▸ Work to complete
Given the material below, output exactly the lines from the line with "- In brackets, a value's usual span" to the line with "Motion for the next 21", both ends included, and no other lines.
Data supplied Start Marker
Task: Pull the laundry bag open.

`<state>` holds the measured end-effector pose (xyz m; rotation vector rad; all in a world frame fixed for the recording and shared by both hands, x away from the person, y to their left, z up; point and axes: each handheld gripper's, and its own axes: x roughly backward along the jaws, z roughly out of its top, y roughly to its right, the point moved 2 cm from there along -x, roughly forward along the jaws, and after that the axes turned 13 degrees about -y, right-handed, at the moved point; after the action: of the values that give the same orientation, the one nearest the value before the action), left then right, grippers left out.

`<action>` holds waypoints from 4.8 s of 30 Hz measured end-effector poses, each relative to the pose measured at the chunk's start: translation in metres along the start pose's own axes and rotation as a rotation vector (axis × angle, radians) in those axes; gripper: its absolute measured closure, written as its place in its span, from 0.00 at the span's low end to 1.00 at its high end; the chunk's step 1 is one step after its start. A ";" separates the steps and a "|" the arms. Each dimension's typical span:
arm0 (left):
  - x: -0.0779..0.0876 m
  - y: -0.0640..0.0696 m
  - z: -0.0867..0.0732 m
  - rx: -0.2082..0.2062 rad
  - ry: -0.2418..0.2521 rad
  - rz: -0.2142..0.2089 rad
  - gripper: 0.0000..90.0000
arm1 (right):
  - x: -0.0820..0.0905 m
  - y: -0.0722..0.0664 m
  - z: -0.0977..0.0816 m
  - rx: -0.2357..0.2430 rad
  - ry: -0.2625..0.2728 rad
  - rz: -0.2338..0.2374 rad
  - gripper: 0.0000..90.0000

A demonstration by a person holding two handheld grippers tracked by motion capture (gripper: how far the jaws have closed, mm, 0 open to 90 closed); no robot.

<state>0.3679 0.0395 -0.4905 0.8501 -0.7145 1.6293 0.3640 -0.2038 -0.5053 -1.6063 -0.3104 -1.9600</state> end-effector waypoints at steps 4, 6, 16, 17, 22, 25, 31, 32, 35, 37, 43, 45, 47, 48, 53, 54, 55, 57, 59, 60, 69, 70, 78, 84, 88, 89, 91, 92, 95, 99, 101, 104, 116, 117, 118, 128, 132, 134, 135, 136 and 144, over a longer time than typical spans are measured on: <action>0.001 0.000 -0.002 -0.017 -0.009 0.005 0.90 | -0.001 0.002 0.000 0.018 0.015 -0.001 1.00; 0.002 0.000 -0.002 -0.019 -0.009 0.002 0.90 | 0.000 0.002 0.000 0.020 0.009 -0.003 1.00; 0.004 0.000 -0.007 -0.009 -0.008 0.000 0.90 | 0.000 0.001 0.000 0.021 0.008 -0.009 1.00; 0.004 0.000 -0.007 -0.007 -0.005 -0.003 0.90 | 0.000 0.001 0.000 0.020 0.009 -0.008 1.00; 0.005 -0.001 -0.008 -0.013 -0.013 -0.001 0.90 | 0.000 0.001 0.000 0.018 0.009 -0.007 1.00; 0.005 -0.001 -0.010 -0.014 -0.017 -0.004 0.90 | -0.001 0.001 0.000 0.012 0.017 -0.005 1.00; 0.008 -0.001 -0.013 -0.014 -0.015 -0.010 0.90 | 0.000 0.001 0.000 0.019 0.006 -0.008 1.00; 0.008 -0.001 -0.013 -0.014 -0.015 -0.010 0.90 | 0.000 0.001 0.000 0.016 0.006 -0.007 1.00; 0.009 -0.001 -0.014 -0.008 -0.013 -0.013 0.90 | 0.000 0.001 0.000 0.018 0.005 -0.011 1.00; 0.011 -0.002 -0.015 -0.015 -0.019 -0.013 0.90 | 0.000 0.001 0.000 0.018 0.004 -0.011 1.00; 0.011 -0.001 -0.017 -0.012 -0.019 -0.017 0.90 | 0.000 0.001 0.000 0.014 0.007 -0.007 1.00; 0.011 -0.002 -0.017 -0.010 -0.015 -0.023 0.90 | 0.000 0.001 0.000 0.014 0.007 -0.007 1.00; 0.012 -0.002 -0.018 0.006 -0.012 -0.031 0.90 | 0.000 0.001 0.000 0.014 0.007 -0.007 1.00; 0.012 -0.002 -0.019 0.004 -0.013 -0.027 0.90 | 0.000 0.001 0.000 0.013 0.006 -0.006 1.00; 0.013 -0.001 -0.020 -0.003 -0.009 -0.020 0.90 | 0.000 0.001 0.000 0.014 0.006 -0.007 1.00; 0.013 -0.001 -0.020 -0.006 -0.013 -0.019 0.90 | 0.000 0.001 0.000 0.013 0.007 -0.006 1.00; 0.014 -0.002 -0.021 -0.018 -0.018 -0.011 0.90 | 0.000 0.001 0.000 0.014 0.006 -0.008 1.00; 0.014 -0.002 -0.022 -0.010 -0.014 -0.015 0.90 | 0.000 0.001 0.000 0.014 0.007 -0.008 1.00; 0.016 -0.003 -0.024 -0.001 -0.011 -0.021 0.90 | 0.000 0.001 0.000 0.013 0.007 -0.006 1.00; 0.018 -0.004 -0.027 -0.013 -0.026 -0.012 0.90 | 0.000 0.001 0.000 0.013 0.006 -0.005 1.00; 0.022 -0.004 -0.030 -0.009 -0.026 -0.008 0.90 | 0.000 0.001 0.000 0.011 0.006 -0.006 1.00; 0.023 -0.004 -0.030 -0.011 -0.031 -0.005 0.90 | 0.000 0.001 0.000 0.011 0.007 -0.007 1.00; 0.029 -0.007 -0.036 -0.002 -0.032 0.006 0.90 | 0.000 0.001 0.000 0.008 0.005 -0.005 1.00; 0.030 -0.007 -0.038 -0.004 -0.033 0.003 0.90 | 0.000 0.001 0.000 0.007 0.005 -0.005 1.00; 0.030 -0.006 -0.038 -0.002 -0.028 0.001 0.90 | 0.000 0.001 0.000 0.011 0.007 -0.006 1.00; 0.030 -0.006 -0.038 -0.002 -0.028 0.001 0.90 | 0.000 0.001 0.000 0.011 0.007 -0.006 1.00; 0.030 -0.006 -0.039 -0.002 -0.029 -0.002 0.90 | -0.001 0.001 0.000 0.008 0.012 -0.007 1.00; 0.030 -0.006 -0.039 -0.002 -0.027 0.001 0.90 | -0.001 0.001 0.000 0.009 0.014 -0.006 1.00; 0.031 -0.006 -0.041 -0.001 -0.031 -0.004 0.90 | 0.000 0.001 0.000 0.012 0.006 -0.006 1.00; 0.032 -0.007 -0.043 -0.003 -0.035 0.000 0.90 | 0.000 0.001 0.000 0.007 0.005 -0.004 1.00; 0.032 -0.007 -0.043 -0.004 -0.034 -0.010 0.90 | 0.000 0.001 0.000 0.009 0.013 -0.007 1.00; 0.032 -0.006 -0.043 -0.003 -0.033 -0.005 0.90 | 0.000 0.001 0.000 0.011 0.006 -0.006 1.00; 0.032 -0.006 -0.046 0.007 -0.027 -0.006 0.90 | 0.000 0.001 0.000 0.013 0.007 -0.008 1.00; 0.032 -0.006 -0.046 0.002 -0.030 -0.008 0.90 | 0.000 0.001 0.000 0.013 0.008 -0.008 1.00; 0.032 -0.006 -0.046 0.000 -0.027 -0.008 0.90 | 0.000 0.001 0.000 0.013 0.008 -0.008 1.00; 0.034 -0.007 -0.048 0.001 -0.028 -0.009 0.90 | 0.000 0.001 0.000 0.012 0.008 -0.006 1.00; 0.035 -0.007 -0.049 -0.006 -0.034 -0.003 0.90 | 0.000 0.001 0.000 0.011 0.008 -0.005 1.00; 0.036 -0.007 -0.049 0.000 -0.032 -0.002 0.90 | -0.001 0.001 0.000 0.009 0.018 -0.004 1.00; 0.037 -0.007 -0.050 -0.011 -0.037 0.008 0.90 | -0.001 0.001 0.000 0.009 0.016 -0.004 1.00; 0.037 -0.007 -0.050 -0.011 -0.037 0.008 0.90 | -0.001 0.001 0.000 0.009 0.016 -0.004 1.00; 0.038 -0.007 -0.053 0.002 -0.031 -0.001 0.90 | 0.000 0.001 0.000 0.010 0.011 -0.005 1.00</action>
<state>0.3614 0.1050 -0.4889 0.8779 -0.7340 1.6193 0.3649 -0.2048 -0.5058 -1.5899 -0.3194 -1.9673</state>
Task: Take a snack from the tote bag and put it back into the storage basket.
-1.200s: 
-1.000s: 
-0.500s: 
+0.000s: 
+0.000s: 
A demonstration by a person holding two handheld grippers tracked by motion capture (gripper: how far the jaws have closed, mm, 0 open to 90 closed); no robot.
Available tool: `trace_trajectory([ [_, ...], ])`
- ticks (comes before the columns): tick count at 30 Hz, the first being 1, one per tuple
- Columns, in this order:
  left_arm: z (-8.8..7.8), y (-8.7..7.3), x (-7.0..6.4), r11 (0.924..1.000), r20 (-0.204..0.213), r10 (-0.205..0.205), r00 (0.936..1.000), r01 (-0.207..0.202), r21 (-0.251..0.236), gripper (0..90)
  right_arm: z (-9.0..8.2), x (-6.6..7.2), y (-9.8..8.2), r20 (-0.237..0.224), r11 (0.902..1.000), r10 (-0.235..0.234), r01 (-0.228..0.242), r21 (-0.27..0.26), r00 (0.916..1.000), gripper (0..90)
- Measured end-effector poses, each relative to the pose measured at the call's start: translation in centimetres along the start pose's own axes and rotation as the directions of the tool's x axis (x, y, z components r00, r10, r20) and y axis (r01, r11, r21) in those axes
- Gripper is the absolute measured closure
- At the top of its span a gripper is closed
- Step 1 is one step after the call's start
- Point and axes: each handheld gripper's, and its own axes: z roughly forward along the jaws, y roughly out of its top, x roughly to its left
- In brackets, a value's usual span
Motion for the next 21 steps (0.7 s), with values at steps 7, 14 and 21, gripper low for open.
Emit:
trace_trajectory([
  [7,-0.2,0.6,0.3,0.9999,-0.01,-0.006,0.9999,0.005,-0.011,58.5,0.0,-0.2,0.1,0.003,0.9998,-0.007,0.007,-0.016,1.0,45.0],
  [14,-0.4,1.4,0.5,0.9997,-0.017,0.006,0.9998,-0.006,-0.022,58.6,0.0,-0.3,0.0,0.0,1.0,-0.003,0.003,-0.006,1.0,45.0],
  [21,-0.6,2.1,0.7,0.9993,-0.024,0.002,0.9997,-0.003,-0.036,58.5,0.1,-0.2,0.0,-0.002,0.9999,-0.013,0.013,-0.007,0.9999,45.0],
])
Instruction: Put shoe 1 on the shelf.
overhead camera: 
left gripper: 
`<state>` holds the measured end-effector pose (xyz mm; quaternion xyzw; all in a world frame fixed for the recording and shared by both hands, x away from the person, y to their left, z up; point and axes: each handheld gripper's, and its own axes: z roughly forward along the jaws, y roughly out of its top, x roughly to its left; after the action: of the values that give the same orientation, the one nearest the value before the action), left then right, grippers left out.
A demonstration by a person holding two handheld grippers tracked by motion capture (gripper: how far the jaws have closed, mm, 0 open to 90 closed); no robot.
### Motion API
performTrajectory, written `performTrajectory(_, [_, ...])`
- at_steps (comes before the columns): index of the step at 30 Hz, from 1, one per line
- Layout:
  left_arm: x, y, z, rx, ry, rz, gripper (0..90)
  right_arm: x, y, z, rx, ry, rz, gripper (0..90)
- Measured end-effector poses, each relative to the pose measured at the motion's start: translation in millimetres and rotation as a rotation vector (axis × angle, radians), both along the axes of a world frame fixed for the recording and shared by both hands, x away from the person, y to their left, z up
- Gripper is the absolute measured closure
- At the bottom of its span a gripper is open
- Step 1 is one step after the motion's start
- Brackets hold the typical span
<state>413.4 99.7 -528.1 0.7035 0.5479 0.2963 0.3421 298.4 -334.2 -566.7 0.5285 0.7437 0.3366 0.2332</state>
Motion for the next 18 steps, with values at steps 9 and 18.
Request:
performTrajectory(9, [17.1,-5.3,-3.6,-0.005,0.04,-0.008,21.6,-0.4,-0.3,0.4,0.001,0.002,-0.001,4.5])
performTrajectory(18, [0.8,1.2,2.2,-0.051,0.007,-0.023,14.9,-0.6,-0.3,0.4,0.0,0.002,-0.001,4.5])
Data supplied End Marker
▸ The answer
- In brackets, a value's usual span
Motion for the next 21 steps (0.7 s), with values at steps 7, 14 and 21, gripper low for open.

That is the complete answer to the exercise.